Stored items from a collection:
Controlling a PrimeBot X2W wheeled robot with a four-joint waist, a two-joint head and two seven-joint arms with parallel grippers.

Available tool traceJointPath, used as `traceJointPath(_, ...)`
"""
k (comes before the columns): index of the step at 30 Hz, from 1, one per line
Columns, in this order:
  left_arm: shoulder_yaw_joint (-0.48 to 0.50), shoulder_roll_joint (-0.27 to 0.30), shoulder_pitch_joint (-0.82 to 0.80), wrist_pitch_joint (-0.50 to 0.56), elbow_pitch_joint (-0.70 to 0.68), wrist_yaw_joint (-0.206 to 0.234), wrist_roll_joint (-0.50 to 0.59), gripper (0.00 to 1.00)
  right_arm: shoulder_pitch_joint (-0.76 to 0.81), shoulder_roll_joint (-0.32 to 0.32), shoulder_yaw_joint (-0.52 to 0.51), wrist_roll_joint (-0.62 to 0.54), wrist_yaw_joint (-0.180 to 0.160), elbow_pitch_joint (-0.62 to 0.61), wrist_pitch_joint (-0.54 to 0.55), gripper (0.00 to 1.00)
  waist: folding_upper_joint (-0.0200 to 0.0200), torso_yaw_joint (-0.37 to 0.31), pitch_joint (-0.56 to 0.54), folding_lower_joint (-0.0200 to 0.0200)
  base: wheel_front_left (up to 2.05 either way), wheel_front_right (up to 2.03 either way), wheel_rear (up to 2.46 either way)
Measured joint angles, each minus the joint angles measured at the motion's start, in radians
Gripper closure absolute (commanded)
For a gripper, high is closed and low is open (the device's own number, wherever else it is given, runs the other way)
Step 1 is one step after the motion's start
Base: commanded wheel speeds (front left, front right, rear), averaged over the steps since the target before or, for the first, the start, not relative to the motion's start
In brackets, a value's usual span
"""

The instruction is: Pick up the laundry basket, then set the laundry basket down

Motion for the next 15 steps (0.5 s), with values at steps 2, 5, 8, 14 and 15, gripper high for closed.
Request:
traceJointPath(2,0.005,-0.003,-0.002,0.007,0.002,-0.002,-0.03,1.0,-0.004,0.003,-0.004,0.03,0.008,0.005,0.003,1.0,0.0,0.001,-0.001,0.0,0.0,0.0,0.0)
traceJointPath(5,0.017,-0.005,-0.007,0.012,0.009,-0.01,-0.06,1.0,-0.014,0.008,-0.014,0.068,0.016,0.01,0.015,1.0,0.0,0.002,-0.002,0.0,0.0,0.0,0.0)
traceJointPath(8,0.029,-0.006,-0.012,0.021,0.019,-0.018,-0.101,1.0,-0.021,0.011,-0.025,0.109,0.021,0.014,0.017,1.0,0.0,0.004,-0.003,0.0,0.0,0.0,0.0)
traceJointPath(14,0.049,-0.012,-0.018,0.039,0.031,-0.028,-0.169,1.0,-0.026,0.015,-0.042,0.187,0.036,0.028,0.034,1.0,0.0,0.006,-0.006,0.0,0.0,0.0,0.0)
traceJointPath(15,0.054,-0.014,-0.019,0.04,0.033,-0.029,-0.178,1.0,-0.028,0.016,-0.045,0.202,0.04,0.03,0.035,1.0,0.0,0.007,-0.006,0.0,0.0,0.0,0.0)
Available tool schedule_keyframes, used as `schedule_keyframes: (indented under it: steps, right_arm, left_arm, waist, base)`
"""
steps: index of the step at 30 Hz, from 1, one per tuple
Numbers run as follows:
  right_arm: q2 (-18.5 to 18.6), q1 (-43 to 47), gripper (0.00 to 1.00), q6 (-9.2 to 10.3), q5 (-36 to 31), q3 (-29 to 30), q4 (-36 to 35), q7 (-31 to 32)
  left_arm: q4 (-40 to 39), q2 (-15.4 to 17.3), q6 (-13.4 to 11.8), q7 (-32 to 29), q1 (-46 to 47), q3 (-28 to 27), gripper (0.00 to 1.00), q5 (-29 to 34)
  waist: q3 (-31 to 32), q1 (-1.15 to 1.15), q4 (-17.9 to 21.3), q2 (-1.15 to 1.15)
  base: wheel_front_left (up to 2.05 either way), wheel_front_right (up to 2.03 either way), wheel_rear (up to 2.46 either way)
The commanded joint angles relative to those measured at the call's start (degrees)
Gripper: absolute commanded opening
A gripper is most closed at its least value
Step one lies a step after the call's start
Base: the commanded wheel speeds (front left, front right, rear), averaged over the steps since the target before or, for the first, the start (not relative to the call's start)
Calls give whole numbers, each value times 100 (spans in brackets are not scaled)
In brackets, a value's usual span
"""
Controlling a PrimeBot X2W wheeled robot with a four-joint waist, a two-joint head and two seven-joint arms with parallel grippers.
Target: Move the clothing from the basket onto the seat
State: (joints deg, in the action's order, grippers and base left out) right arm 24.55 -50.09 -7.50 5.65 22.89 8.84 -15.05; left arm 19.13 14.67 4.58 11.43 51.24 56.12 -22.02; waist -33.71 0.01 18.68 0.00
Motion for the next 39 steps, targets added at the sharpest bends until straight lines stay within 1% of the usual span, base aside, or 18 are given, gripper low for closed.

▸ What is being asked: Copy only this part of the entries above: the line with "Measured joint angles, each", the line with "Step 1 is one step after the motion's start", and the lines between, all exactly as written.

▸ Output below:
Measured joint angles, each minus the joint angles measured at the motion's start, in radians
Gripper closure absolute (commanded)
For a gripper, high is closed and low is open (the device's own number, wherever else it is given, runs the other way)
Step 1 is one step after the motion's start

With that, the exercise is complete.